## Your instructions
Print only the lines that begin at the line containing "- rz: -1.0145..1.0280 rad" and end at the last line of the material, both included, without any change.

※

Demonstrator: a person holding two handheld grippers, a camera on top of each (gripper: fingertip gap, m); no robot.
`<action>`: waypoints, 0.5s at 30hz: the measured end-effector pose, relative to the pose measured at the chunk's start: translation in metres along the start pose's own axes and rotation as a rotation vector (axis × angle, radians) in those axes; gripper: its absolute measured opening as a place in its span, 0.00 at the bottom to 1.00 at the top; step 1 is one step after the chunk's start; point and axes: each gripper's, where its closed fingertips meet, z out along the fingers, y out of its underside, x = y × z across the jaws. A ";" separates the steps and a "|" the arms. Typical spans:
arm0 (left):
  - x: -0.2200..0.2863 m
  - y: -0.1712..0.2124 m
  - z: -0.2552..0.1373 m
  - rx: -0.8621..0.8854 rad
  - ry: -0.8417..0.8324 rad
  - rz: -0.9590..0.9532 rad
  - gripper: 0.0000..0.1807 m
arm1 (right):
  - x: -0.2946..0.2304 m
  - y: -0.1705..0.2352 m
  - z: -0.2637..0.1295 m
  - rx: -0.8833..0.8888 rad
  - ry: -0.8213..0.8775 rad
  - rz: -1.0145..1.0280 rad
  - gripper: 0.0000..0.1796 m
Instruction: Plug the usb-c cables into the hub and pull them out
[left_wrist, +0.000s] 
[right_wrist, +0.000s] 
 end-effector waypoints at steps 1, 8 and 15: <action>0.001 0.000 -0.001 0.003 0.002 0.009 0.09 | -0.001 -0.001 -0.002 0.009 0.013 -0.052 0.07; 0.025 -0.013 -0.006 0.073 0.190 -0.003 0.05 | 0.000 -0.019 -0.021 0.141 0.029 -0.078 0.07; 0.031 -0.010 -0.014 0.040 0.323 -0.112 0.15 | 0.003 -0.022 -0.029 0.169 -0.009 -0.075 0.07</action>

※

## Solution
  - rz: -1.0145..1.0280 rad
  - gripper: 0.0000..0.1796 m
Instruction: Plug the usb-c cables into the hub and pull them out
[left_wrist, +0.000s] 
[right_wrist, +0.000s] 
 end-effector waypoints at steps 1, 8 and 15: <action>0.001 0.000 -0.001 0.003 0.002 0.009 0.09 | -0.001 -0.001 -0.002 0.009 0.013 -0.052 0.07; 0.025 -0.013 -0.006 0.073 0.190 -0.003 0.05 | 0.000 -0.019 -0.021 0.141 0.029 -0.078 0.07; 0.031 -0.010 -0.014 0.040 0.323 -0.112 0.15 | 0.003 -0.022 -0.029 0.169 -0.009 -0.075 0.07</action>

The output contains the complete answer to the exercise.